# Ann Arbor Parking Ticket Analysis
This analysis explores parking violation patterns in Ann Arbor using data obtained through Freedom of Information Act (FOIA) requests. The dataset spans from 2015 to early 2020, providing comprehensive insights into parking enforcement trends, vehicle distributions, and violation patterns across the city.

## Project Objectives
1. Extract and consolidate parking ticket data from multiple excel files
2. Examine the temporal distribution of different violation types
3. Study out-of-state vehicle patterns with a focus on New York registrations
4. Investigate Michigan license plate formats and their frequencies

# 1. Data Processing and Integration
## Overview

The initial phase involves combining multiple Excel files containing parking ticket records.
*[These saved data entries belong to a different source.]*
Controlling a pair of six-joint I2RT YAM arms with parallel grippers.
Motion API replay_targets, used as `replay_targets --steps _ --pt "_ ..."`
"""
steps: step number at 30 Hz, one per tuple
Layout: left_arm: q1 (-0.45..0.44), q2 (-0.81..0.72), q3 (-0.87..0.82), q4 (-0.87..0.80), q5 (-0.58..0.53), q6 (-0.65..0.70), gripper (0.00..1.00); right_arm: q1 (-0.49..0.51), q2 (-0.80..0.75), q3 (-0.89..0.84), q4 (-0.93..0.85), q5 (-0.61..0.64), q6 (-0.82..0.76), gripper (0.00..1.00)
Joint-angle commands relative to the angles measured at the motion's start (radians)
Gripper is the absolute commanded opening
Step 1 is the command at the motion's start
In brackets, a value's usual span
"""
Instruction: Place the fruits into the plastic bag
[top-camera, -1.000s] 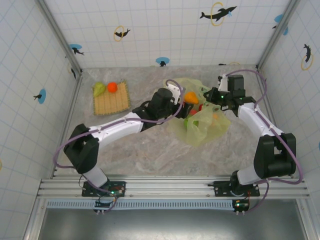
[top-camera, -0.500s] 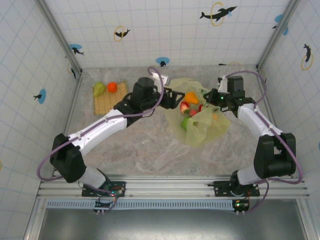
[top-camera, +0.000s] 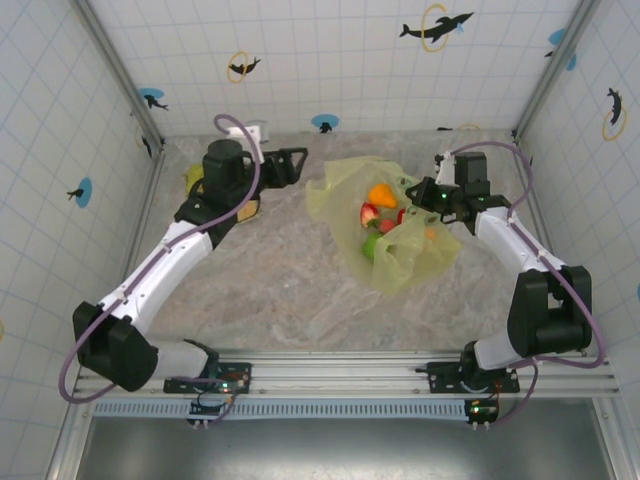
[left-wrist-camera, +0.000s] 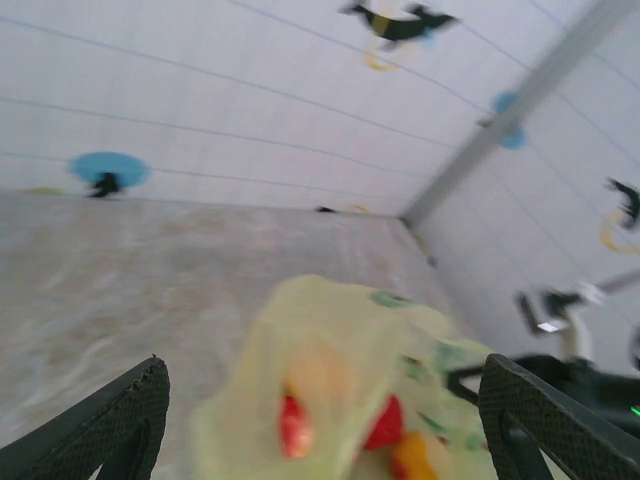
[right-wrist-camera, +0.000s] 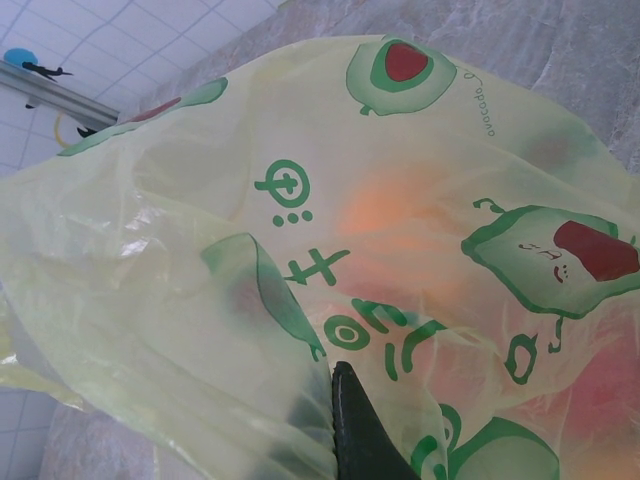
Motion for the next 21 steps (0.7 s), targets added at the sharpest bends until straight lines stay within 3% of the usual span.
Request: replay_targets --steps 1,8,14,21 --pt "0.054 0.006 -0.07 -0.029 -0.203 -0.044 0.82 0.009 -0.004 0.002 0.03 -0.015 -0.002 0.0" --pt "0.137 0.147 -0.163 0.042 -0.444 -0.034 0.82 0.024 0.012 0.009 0.035 -0.011 -0.001 0.0" --pt "0.248 0.366 -0.082 0.047 -0.447 -0.019 0.83 0.027 0.034 0.026 0.024 -0.012 -0.008 0.0" --pt "0.341 0.578 0.093 -0.009 -0.363 0.007 0.84 0.03 0.056 0.041 0.027 -0.012 -0.009 0.0"
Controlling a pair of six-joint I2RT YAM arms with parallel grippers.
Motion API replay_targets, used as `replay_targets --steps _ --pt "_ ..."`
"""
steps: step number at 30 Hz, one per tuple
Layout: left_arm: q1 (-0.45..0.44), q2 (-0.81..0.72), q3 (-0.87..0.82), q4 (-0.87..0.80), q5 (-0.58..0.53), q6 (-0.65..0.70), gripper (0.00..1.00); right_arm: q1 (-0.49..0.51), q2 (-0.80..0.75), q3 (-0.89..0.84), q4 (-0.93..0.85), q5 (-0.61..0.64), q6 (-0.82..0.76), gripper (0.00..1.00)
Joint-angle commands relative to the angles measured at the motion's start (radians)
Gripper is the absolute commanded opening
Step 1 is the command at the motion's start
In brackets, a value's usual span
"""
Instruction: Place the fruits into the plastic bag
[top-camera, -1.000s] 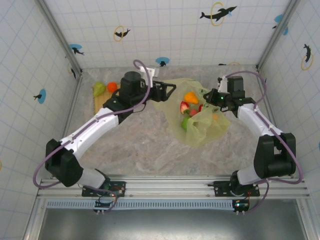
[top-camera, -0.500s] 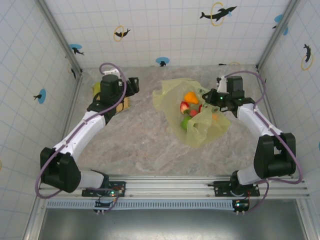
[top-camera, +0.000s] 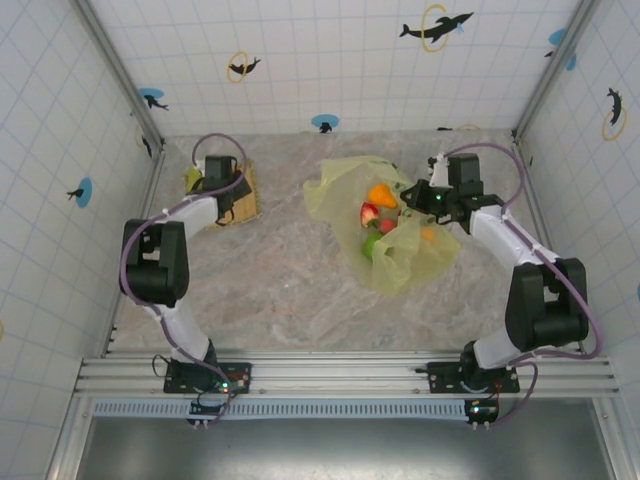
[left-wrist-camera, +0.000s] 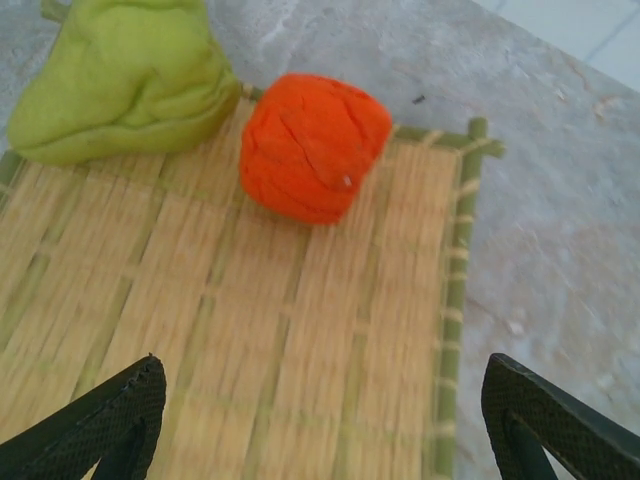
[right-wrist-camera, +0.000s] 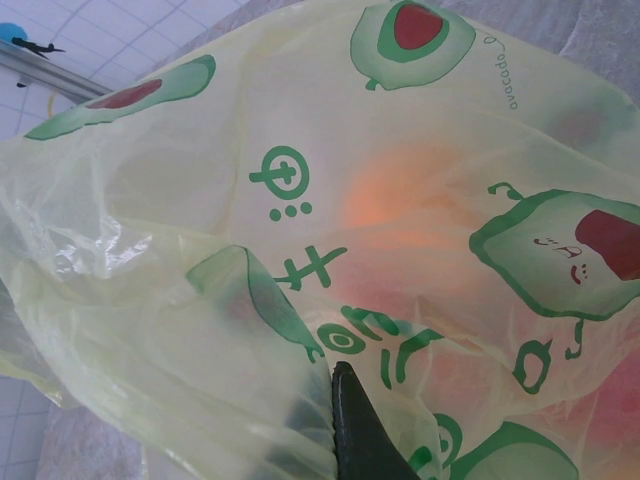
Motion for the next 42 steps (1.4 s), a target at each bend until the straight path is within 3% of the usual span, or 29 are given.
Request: replay_targets --steps 1,16,30,33,42 --pt "0.036 0.066 0.096 -0.023 0.038 0.027 0.84 0.004 0.021 0.042 0.015 -0.008 -0.008 0.0" --pt "0.074 0.374 0.473 -0.191 0.042 0.117 0.85 0.006 0.063 0.071 0.018 -0.011 -0.007 0.0" --pt "0.08 0.525 0.629 -0.247 0.023 0.162 0.83 0.009 0.057 0.078 -0.009 -0.006 -0.018 0.0" --pt "0.08 0.553 0.668 -0.267 0.018 0.168 0.8 0.01 0.055 0.074 -0.007 -0.005 -0.015 0.0" --pt "0.079 0.546 0.671 -0.275 0.038 0.185 0.55 0.02 0.058 0.078 -0.008 -0.003 -0.013 0.0"
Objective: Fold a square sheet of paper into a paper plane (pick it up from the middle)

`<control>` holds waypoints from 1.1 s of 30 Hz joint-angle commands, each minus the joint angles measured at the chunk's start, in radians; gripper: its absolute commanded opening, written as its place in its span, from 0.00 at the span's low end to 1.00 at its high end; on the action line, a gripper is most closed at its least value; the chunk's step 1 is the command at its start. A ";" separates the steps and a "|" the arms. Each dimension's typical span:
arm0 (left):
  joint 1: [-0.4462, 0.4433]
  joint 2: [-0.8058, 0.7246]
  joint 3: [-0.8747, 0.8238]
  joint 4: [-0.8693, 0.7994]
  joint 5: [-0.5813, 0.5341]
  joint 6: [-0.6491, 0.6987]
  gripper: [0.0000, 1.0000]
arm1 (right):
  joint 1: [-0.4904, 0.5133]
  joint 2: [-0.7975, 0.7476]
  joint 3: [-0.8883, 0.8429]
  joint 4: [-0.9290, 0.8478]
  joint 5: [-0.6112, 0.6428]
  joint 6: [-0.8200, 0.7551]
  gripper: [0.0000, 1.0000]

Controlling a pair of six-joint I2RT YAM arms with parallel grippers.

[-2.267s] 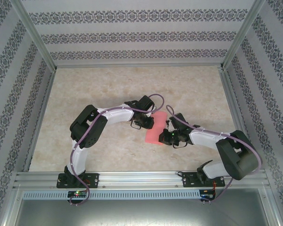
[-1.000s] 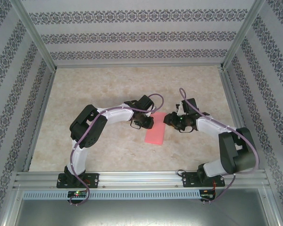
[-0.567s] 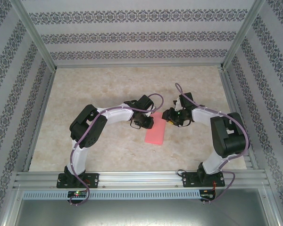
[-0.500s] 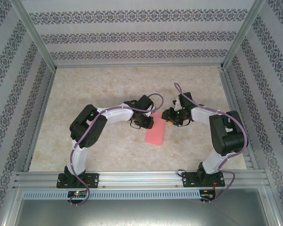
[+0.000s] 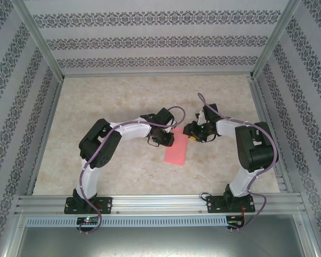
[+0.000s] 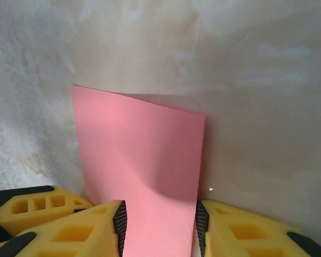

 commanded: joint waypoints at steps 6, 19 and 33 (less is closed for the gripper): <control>0.031 0.103 -0.086 -0.231 -0.120 0.024 0.20 | -0.001 0.006 0.007 0.090 -0.085 0.003 0.40; 0.031 0.087 -0.086 -0.211 -0.079 0.016 0.23 | 0.009 0.007 -0.043 0.152 -0.137 -0.013 0.36; 0.031 -0.009 -0.054 -0.208 -0.011 0.002 0.42 | 0.007 -0.012 -0.082 0.241 -0.174 0.022 0.14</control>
Each file requires careful handling due to varying sheet structures and header formats.

In [3]:
import pandas as pd
import warnings

warnings.filterwarnings('ignore')

def load_ticket_data():
    def process_file(file):
        data = pd.read_excel(file, sheet_name=None, header=None)
        frames = []

        for sheet_name, df in data.items():
            print(f"Processing sheet: {sheet_name} from file: {file}")  

            
            if not df.empty:
                if file.endswith('2020.xls') and sheet_name == 'Sheet1':  
                    df = df.iloc[2:-1]  
                elif sheet_name == 'Sheet1':  
                    df = df.iloc[2:]
                elif sheet_name in ['Sheet2', 'Sheet3']:  
                    df = df.iloc[1:] 
                    if sheet_name == 'Sheet3':
                        df = df.iloc[:-1]  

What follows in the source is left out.